When the string "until" is part of a line in the data below, report the whole line.

═══ Material shown

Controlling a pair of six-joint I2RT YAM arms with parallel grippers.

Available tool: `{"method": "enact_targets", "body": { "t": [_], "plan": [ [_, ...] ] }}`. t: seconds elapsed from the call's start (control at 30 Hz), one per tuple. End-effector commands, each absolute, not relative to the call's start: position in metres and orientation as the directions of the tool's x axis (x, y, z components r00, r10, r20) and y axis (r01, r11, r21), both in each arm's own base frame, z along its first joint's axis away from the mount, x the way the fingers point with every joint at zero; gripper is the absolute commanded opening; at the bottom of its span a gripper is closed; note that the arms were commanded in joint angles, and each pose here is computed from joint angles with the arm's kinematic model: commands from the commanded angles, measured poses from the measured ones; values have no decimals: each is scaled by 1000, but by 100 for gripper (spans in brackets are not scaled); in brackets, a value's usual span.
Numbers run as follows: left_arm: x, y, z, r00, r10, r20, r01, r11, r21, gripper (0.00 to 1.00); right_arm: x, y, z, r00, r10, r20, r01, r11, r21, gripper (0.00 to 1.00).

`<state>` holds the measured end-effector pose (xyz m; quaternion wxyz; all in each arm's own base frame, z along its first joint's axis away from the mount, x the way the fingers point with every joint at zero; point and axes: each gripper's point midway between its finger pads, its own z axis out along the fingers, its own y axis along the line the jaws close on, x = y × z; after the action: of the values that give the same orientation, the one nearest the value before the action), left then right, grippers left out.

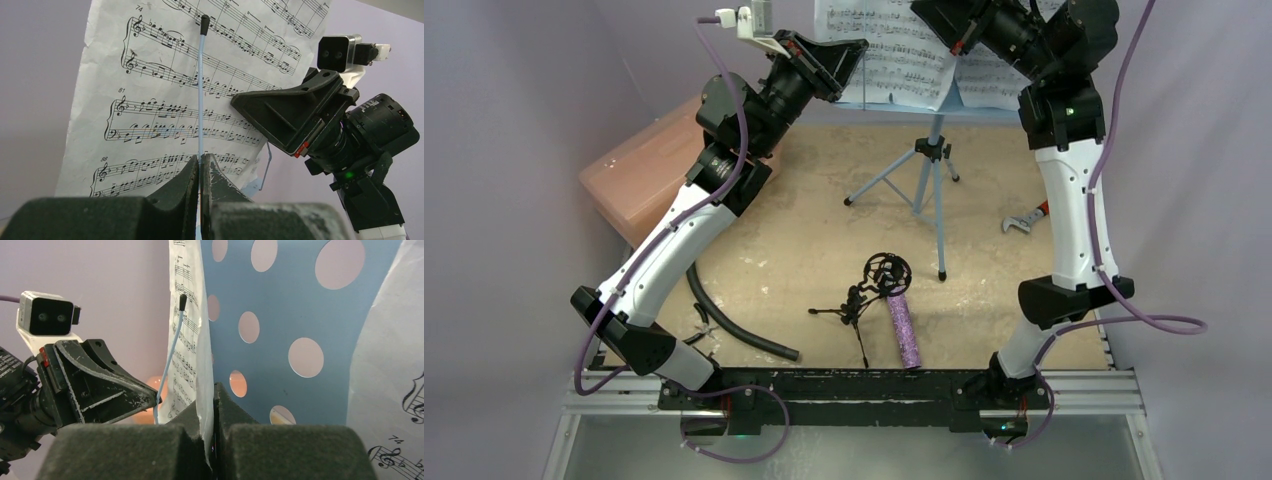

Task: Set up the instrument practice props

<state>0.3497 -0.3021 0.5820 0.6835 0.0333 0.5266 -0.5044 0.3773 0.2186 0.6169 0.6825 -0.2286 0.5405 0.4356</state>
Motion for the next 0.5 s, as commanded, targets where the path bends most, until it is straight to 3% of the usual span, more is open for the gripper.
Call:
{"method": "enact_targets", "body": {
  "t": [0.0,0.2,0.4,0.47],
  "plan": [
    [321,-290,626,0,-716,-698,798,421,-431,0,365,215,642,136,364,-922,-845,529,84,0],
    [325,-290,622,-14,-718,-696,782,426,-455,1,366,216,638,123,364,-923,-846,525,94,0],
    [326,-288,621,-13,-719,-694,773,434,-463,16,365,216,638,114,367,-923,-847,521,102,0],
    [327,-288,620,-16,-720,-694,770,434,-467,20,363,213,640,123,370,-921,-840,533,102,6]
  ]
}}
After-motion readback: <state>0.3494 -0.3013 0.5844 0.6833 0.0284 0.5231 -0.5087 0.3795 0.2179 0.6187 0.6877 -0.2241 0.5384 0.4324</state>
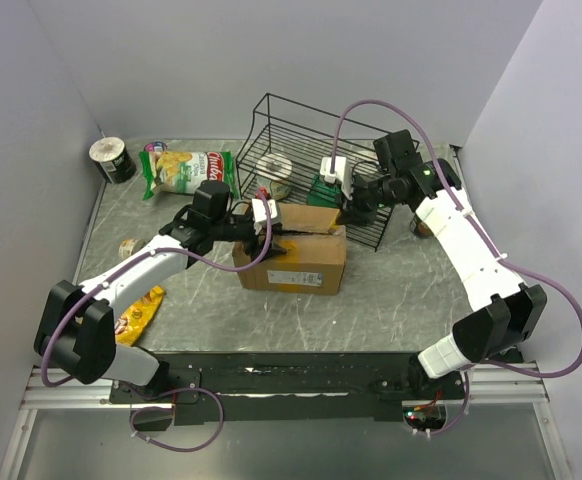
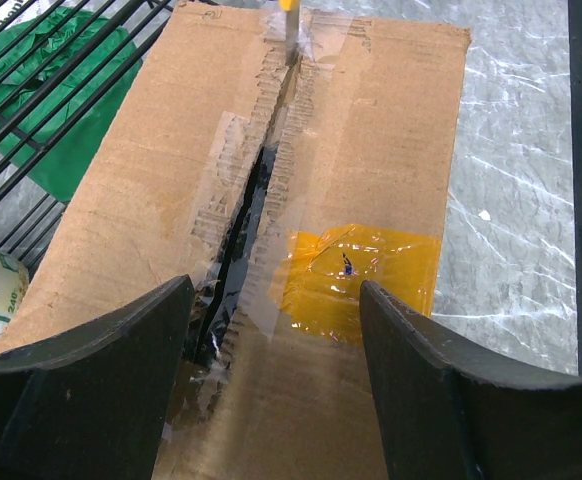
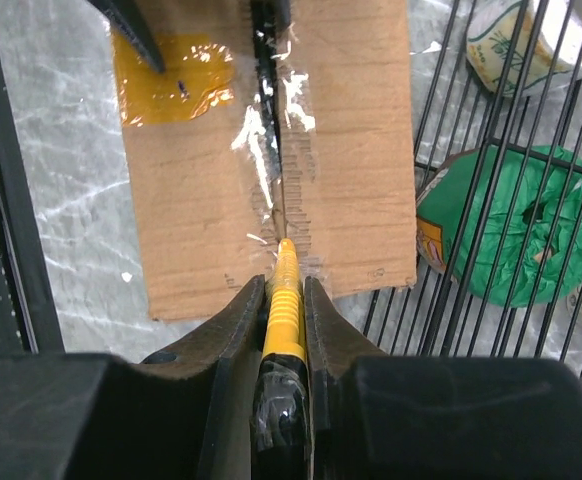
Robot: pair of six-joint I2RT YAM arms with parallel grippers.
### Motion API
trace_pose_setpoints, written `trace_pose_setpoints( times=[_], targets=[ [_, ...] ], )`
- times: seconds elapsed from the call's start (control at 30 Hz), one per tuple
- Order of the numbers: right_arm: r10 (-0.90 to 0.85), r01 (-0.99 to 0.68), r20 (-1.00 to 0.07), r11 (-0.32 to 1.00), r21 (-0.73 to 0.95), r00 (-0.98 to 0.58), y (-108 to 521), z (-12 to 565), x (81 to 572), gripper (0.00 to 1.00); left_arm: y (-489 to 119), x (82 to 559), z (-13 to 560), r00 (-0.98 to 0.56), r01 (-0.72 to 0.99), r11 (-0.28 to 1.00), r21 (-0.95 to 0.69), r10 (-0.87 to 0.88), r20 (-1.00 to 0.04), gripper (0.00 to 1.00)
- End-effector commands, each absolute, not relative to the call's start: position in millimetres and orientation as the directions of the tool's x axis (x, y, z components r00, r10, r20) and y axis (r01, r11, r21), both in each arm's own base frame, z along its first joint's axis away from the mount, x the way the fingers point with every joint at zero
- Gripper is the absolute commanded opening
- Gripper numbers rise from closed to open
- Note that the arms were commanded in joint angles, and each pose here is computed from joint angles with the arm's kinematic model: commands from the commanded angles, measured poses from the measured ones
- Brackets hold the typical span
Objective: Unpack the express box
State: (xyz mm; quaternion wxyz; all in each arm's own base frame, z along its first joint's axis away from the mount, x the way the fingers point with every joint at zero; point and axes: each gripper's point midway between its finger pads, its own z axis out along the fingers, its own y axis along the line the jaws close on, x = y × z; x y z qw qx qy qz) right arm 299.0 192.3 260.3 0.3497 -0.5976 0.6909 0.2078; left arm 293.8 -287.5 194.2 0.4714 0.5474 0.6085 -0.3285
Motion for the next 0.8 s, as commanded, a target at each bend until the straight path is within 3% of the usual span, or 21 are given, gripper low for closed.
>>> trace_pose_setpoints(
  times=[0.0, 0.77],
  targets=[
    [-0.720, -0.967, -0.694, 0.189, -0.172, -0.017, 176, 267, 291, 0.00, -262, 281, 124, -0.124, 0.973, 0.231, -0.001, 0.517, -0.847, 0.73],
    [-0.767, -0.958, -0.637, 0.230, -0.171, -0.071, 106, 265, 290, 0.00, -260, 280, 117, -0.119, 0.975, 0.222, 0.004, 0.539, -0.834, 0.73]
  ],
)
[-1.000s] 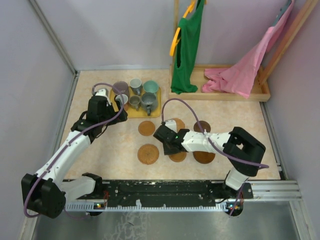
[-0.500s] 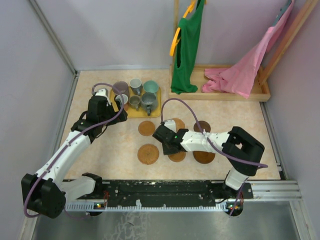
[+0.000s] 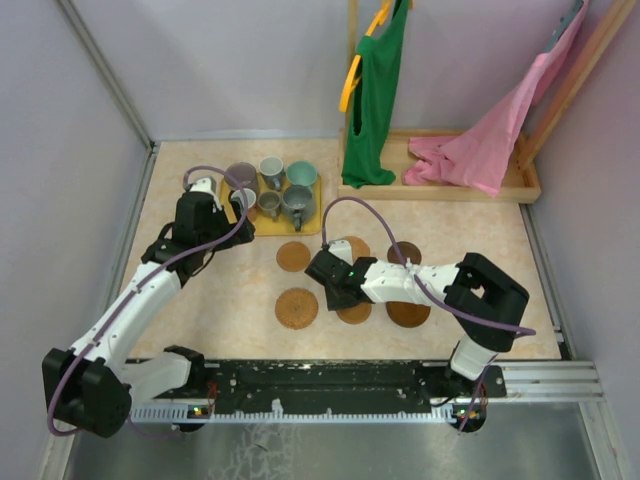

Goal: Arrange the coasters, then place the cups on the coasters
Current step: Adjust the coaster at the center of the board.

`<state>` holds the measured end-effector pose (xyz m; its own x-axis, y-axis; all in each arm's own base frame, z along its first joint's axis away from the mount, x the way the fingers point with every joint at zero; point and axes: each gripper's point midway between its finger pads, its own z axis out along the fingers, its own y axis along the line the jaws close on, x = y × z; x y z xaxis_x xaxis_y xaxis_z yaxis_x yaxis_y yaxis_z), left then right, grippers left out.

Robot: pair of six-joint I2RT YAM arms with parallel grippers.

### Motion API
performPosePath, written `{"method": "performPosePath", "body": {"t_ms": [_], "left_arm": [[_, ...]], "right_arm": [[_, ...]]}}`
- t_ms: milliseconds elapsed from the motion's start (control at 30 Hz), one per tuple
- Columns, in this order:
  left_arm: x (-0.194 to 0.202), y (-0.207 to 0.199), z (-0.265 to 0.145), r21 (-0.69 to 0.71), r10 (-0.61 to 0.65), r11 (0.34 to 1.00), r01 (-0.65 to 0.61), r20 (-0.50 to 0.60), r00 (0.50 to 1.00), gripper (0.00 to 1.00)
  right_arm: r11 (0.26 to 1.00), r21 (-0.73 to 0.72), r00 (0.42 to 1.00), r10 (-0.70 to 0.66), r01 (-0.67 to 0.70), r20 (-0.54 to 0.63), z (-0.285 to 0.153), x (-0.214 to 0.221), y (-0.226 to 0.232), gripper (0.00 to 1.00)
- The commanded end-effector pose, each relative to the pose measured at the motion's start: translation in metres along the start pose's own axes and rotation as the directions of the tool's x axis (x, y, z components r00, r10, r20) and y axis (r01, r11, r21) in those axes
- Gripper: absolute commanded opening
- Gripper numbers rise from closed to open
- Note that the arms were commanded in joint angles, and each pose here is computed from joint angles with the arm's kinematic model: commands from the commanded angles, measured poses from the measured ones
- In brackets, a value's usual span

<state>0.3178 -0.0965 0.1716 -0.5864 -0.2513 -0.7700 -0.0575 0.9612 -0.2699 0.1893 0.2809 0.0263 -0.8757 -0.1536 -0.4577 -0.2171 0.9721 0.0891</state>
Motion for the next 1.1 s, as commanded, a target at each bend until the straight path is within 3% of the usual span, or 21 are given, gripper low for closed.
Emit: {"method": "performPosePath", "body": {"t_ms": [0, 633, 1067], "left_arm": [[-0.001, 0.002, -0.004, 0.004, 0.001, 1.000, -0.001, 0.012, 1.000, 1.00], [-0.001, 0.003, -0.006, 0.002, -0.003, 1.000, 0.003, 0.015, 1.000, 1.00], [-0.003, 0.002, -0.006, 0.005, -0.001, 1.000, 0.001, 0.022, 1.000, 1.00]], "right_arm": [[0.998, -0.056, 0.999, 0.002, 0.000, 0.034, -0.007, -0.011, 0.018, 0.24], [0.999, -0.051, 0.999, -0.006, 0.009, 0.047, -0.008, -0.014, 0.020, 0.24], [0.999, 0.010, 0.975, -0.048, 0.047, 0.215, -0.042, -0.079, 0.019, 0.29]]}}
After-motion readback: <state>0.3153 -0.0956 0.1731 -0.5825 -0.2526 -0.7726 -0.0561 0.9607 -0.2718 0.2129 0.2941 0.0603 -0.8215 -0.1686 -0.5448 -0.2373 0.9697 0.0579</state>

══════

Task answer
Motion for the next 0.5 s, as commanded, targets where the path bends most, until it is straight to 3% of the usual span, more is open for the gripper.
Motion for the next 0.8 s, as commanded, a target at each bend until the straight path is within 3% of the usual span, or 21 are given, gripper low for closed.
Motion for the next 1.1 s, as commanded, a target at each bend until the straight path is within 3% of the usual span, or 21 are given, gripper low for closed.

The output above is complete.